Mots clés : Prolapsus génital, cystocèle, plastron vaginal, incontinence urinaire d'effort
Auteurs : COSSON M, COLLINET P, OCCELLI B, NARDUCCI F, CREPIN G
Référence : Prog Urol, 2001, 11, 340-346
But : Décrire une technique originale de cure de cystocèle par voie vaginale. L'intervention associe une suspension par six points aux arcs tendineux du fascia pelvien d'une prothèse de tissu vaginal de 6 à 8 cm de long sur 4 cm de large environ, laissée au contact de la cystocèle. Le plastron vaginal est alors enfoui sous la suture de la colporraphie antérieure.
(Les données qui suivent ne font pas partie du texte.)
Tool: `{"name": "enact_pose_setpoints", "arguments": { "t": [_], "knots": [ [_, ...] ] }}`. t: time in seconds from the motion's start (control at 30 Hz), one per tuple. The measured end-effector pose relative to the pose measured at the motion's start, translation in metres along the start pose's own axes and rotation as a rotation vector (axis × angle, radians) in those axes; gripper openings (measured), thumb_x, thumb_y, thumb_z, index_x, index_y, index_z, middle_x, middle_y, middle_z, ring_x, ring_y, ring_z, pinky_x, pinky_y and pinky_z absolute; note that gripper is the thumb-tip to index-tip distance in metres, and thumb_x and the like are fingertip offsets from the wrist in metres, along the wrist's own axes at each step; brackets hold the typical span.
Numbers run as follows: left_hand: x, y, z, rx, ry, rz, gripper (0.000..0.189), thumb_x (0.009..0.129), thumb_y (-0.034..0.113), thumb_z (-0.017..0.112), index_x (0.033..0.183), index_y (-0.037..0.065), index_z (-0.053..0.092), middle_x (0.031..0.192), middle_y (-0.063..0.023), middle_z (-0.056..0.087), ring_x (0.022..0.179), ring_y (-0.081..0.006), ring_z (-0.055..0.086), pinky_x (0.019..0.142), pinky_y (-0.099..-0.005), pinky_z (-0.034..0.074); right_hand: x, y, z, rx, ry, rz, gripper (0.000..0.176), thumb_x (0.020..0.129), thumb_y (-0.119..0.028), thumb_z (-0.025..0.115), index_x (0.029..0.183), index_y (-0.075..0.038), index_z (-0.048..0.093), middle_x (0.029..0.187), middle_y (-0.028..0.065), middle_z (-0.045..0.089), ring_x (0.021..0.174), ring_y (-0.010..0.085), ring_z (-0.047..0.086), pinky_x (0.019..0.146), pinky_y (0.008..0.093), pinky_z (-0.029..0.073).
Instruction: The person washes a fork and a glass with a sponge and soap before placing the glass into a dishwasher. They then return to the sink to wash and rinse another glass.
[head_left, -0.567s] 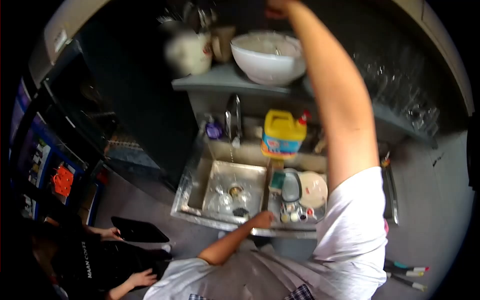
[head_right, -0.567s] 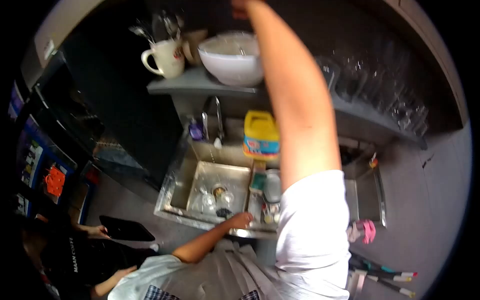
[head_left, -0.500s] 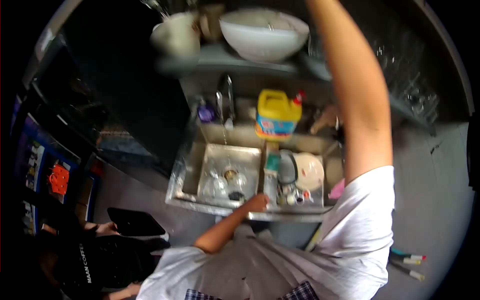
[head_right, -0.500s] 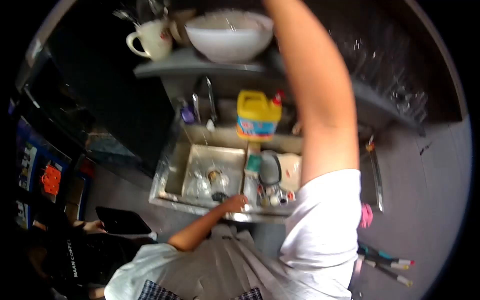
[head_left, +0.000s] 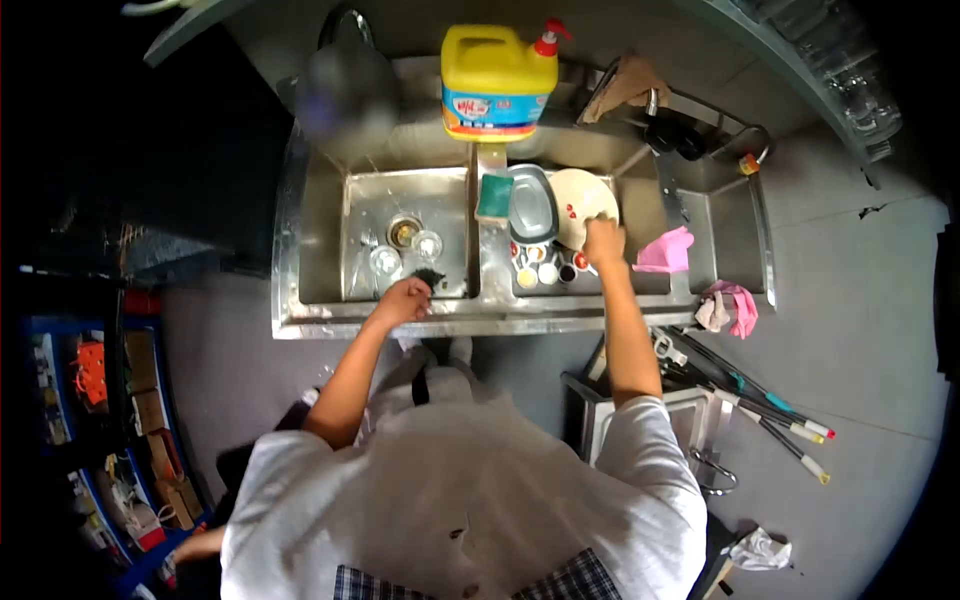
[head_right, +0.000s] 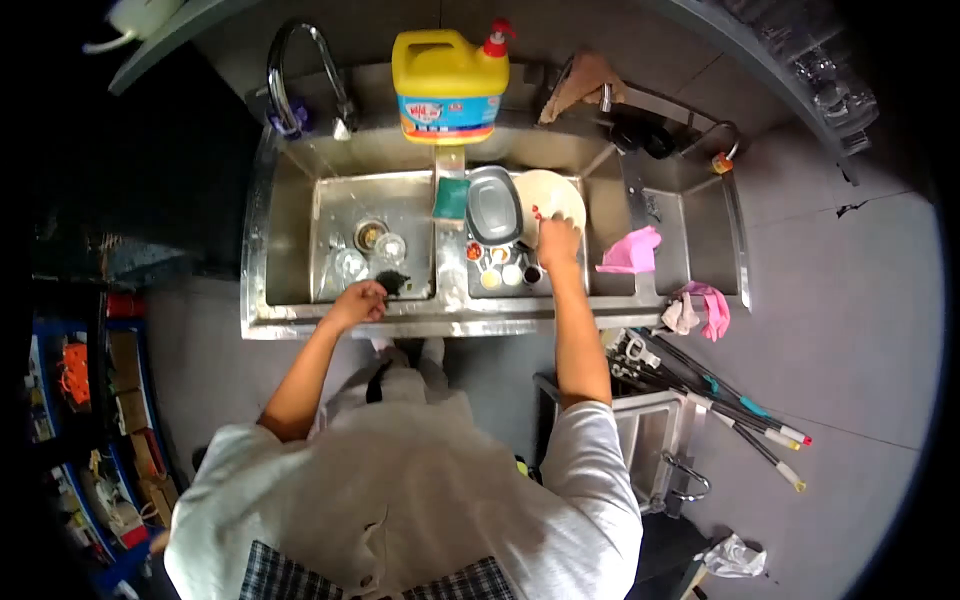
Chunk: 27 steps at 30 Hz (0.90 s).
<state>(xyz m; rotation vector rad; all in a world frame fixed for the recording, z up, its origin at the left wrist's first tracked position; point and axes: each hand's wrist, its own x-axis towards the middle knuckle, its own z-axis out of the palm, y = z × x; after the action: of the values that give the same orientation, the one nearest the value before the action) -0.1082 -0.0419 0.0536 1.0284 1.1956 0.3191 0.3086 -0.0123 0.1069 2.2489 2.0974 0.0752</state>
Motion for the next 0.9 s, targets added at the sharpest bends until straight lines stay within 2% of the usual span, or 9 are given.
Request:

En fonction de la nécessité on associera une spinofixation, une hystérectomie, une myorraphie des élévateurs ou une cure d'incontinence urinaire. Matériel et méthodes:Etude rétrospective de 47 patientes opérées d'une cure de prolapsus par voie vaginale entre octobre 1997 et juin 1998. Toutes les patientes présentaient un prolapsus extériorisé avec cystocèle de grade III, associée à une incontinence urinaire dans 38,3% des cas et à une hystérocèle ou un prolapsus du fond vaginal dans 87% des cas. L'âge moyen était de 69 ans. Dans deux cas une conservation utérine a été préférée mais chez les 45 autres patientes une hystérectomie était réalisée avec une spinofixation selon Richter chez 44 d'entre elles. Dans tous les cas une myorraphie des élévateurs était associée. Résultats : Le recul moyen a été de 16,4 mois avec des extrêmes de 6 à 26 mois chez 46 patientes. 93% des patientes sont considérées comme guéries de leur cystocèle, une patiente présentait une cystocèle de grade I asymptomatique et deux patientes présentaient un échec avec récidive d'une cystocèle de grade II. Conclusion:La technique que nous présentons est un traitement curatif de la cystocèle de grade III chez la femme ménopausée associée à une spinofixation selon Richter, et prévient le risque de cystocèle décrit en cas de traitement d'un prolapsus par voie basse avec spinofixation isolée (10 à 20%). Les résultats à court terme sont encourageants même s'ils demandent à être confirmés par un suivi à 5 ans et plus.